Prezi is a Hungarian startup that has developed a tool to empower people to make stunning visual presentations using text and media. Using their intuitive (yet not fully cross-platform) editing tool, creating gorgeous, dynamic motion-based presentations is surprisingly easy.

As an exhibit designer, I personally found Prezi’s strong emphasis on scaling inspiring. Since exhibition designers use scale as one of their primary mechanisms of information organization, I can even see Prezi as a potential tool for prototyping exhibit content, where the ratio in size between header graphics, sub-headers, body text and captions can be as high as 100:1.

Like most sketching tools written about on this site, Prezi’s success relies as much on its limitations as it does in its features. While the possibilities for creating zooming presentations seems endless, Prezi keeps its users on track by providing only a few design templates, not allowing users to edit transition times between ’slides’ and otherwise keeping the system as simple as possible. A professional motion graphics designer might find this constraining, but a casual user (like me) can create very professional looking results in less than a half hour. See below for an example I created (oh yeah, the final product is easy to share, download and embed in a website.)

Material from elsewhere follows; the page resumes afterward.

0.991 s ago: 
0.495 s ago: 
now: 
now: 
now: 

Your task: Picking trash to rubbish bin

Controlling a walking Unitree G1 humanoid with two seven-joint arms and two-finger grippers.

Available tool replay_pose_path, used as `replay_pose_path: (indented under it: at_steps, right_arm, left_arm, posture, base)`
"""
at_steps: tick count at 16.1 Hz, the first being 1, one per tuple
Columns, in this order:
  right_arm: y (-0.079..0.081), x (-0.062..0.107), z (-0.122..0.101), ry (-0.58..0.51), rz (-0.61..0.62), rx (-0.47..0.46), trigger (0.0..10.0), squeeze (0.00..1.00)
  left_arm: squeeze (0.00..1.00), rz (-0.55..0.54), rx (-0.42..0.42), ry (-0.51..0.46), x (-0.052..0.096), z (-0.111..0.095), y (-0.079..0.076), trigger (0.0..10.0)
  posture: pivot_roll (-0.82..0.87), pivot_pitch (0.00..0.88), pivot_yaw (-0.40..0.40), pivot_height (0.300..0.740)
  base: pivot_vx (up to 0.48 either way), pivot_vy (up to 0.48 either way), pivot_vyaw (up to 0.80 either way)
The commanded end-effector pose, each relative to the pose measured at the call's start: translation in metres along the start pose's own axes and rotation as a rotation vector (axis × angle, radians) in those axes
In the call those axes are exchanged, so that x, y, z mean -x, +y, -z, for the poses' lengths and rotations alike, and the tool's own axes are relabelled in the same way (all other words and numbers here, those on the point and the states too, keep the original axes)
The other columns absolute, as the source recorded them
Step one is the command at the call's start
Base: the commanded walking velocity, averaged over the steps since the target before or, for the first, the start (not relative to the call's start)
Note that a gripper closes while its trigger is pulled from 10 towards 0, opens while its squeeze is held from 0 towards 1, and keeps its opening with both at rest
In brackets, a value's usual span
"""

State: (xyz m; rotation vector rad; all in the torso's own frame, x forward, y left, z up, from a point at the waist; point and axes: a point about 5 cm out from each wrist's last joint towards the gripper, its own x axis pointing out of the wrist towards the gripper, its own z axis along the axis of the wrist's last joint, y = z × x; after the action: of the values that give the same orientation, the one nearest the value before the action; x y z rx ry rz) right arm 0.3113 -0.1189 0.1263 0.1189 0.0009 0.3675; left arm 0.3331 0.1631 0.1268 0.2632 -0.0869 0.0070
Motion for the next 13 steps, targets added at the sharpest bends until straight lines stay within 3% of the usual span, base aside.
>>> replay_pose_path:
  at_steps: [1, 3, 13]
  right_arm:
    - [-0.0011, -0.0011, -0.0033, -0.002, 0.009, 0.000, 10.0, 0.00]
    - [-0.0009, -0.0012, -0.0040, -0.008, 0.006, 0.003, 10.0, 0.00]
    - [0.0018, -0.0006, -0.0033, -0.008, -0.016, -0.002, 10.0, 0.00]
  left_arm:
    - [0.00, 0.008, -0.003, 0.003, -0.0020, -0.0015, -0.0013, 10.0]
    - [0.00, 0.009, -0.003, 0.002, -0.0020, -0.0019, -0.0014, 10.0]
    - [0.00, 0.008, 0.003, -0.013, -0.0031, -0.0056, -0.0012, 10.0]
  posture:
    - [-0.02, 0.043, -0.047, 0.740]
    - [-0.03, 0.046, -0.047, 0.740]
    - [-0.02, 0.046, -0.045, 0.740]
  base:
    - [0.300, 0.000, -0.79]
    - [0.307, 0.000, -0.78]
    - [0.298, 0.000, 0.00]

Click Read More for more analysis.

The main editor menu in Prezi offers some innovative interactions. Organized in a visual hierarchy where the current tool selection is displayed as a top-level menu with available sub-commands below it, the process of building a Prezi slideshow relies heavily on mastering this unconventional interface. New users may be confused that the tools for creating and those for editing the size/placement of elements such as text exist on separate levels of the menu hierarchy, but with a variety of different media types to wrangle, and a variety of different parameters to edit within each slideshow, I found the separation of creation and layout interesting. Also, quickselect keyboard commands offer the potential of making the process of creation even faster.

The Prezi ‘dartboard’ (my name not theirs) is another innovative UI element that users will quickly become acquainted with (my labels added to the screenshot at left). When an element is selected for editing, the dartboard is overlaid on top of it. The various sections of this widget allow users to place, scale and rotate an element or group of elements. Again, the separation of creation and layout, while seemingly limiting, actually makes laying out presentations easier. It also must be noted that Prezi projects are created entirely within a browser and the Prezi team must be applauded for implementing such intuitive editing tools within the somewhat-limiting constraints of a web browser.

After wrestling a bit with OS- and browser incompatibilities and getting acquainted with the unconventional UI, I found Prezi extremely fun to use, and even after a half hour of noodling found myself wanting to play more.